# Task statement:
Type out the data exactly as given. Skip any image.

______________________________

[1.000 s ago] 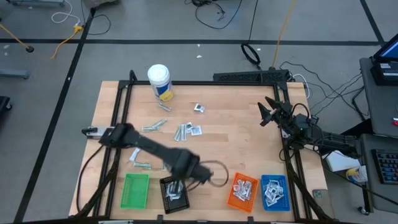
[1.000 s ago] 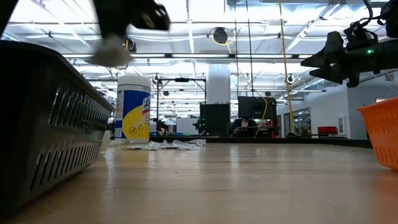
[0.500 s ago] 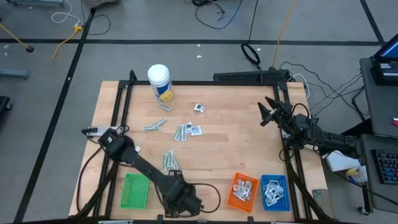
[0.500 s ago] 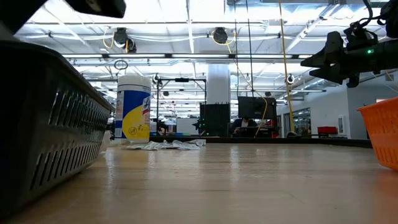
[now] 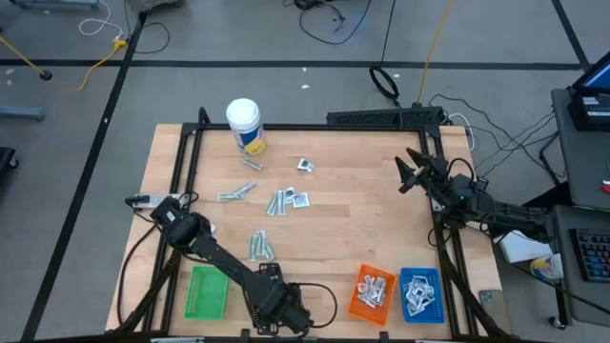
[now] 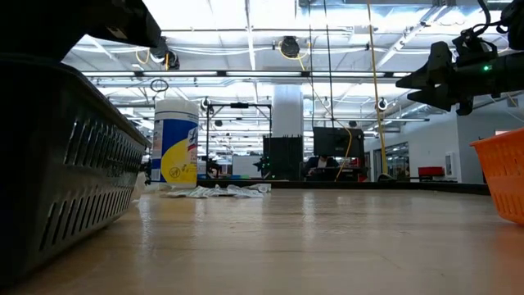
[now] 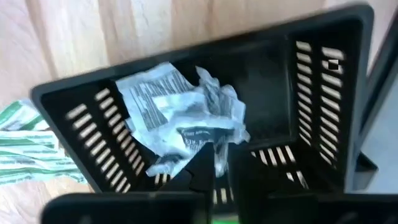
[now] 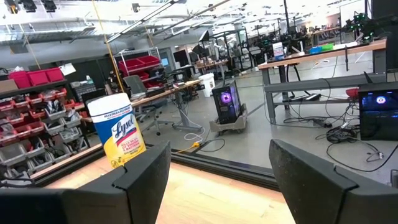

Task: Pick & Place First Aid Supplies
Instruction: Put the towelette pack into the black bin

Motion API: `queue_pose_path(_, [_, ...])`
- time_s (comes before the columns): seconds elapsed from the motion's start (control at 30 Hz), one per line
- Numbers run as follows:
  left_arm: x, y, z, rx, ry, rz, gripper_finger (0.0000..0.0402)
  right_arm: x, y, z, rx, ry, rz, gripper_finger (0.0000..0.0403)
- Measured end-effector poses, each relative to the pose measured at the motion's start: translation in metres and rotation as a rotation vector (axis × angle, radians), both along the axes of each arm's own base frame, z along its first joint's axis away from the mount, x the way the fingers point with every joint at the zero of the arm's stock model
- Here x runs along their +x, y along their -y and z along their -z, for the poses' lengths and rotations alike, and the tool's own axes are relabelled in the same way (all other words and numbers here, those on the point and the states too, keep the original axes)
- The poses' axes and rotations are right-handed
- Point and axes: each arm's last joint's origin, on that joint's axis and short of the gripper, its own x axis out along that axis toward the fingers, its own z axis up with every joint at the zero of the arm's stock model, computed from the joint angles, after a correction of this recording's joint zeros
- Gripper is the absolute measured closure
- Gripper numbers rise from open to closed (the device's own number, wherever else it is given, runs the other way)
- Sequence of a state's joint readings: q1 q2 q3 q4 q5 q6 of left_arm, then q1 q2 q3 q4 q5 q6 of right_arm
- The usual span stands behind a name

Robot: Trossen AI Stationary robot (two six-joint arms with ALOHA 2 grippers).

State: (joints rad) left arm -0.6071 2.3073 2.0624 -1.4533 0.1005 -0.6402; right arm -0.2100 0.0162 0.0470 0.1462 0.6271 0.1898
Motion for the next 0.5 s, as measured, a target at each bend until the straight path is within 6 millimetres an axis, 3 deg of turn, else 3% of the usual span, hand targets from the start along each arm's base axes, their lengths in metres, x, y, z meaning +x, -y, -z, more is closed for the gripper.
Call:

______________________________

# Task response:
[1.000 s ago] 
[1.000 s ago] 
[0.500 s ago] 
[0.500 s ago] 
[now] 
[now] 
[now] 
[now] 

Task: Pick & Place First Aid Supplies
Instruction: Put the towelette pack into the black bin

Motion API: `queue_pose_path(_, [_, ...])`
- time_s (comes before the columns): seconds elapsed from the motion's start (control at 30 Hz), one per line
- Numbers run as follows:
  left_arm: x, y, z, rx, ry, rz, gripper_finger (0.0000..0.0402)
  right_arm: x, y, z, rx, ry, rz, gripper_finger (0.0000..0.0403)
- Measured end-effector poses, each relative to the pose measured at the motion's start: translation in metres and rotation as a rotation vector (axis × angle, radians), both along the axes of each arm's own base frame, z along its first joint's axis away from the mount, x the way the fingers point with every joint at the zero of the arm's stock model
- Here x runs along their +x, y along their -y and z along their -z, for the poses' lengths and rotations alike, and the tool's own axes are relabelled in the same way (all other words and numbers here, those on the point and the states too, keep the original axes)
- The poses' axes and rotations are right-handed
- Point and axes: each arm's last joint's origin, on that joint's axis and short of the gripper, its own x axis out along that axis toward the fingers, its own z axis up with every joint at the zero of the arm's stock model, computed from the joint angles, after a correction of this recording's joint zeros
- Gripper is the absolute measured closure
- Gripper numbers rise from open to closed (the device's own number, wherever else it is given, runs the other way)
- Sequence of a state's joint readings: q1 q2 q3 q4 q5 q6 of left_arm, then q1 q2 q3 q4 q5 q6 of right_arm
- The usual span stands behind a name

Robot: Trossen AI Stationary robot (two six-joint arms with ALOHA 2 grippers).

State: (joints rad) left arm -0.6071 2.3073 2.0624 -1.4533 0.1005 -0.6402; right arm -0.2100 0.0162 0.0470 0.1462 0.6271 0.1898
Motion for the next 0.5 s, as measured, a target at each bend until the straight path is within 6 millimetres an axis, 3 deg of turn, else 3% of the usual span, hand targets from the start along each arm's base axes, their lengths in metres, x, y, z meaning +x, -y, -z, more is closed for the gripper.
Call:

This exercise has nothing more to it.